For an attack to be successful, your total attack value must be equal or higher compared to the building you’re attacking. But beware: if your opponent still has defensive cards in his hand, he can now play them and ruin your plans, introducing a nice combat mini-game.

Each player can only be attacked once per round, which is marked by a damage token. Likewise, buildings erected are not finished in the same turn as they are bought but get a construction token, which is removed for the next round.

The game is played until someone reaches a certain number of victory points, which is different for various player counts. There are certain milestones on the victory path, where players can draw stronger cards, called Divine Favors.

best viking board games vikings gone wild cards

Main features:

  • Very easy-to-learn Viking deck builder with a fun theme and some player interaction.
  • The base game offers solid gameplay, but with limited replay value. There are expansions available to negate this problem.

Who should buy Vikings Gone Wild?

I would recommend Vikings Gone Wild if you’re looking for a light deck-building Viking-themed (with a fun twist) game and also if you’re not afraid to invest in expansions afterward.
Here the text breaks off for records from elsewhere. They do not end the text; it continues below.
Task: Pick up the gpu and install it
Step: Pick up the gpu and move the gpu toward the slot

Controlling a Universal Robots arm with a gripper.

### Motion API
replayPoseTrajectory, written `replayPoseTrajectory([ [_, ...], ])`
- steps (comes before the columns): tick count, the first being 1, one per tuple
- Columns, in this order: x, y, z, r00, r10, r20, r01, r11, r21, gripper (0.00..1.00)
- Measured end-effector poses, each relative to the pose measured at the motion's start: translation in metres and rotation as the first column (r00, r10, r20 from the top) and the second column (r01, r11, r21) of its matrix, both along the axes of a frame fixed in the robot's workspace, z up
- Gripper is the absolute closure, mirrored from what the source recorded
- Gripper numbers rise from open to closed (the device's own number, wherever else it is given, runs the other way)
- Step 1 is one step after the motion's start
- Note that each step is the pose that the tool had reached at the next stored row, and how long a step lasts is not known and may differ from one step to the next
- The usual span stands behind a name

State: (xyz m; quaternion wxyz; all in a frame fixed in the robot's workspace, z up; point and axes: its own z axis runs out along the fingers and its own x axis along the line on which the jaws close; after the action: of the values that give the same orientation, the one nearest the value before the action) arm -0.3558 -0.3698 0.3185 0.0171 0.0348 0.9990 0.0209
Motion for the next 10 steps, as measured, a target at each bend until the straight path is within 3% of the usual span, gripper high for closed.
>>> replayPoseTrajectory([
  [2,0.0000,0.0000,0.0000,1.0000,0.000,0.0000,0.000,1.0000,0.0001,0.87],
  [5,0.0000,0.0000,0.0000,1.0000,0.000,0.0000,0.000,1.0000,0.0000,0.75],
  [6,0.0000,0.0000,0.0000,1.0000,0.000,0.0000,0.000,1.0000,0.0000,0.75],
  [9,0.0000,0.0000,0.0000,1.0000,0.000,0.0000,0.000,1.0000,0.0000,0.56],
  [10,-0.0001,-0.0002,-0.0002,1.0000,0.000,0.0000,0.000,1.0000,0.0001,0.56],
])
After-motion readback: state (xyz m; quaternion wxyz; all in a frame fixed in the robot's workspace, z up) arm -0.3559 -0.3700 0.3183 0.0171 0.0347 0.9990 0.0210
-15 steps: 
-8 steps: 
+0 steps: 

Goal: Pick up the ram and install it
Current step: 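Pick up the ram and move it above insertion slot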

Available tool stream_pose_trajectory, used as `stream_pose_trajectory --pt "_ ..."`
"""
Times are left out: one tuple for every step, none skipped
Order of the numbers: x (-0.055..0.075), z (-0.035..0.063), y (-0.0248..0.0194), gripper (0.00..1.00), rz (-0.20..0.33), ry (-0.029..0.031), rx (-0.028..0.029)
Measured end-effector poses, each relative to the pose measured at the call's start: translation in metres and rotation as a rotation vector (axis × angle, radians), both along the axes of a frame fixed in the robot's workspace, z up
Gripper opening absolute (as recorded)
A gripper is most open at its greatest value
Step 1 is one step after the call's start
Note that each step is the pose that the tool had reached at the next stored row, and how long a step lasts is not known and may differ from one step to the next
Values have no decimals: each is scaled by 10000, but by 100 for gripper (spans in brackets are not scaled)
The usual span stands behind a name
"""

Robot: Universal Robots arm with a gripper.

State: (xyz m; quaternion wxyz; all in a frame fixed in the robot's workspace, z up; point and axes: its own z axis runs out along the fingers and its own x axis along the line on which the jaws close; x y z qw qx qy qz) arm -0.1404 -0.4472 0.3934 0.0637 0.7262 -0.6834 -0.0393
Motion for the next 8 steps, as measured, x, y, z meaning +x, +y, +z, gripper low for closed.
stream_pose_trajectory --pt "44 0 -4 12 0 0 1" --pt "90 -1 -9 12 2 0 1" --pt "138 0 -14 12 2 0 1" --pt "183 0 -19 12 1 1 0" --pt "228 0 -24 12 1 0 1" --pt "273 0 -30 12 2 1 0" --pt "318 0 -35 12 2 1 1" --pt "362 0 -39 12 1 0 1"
7. Explorers of the North Sea

Published: 2016
Players: 1-4
Playing time: 45-60 minutes
Complexity: light-medium

Theme and setting

Vikings were not known only for their brutality and fighting skills, they were also excellent sailors and explorers. Although there’s fighting involved, Explorers of the North Sea is about exploring and exploiting the new-found-land.

Placing those hexagonal tiles

Each turn, you will place a hexagonal tile (it has to match the surrounding hexes, of course). Each tile will depict one of the seven livestock types, an enemy ship, or an outpost (which can be raided).

After the placement, you will have 4 action points, which you can spend by loading/unloading your ships with livestock and Vikings, moving ships and Vikings, and constructing outposts.

The idea is that having sets of things gives more points. So, hauling sets of livestock together, building more outposts, raiding, and so on. You can focus on one thing, spread yourself around, or do a little bit of everything.

There’s a layer of strategy involved, starting with tile placement, but overall, Explorers is a light fun game, rather than over-thinky. This also means players know what they’ll do on their turn well in advance, making the gameplay progress smoothly.

The game ends when all 48 tiles have been placed.

best viking board games explorers of the north sea layout overview
Image from renegadegamestudios.com

Main features

  • Accessible tile placement and pick-up and delivery board game.
  • Good-looking and quality components.
  • Unveiling/building the map is fun and exciting.
  • Perfect for families.

Who should buy Explorers of the North Sea?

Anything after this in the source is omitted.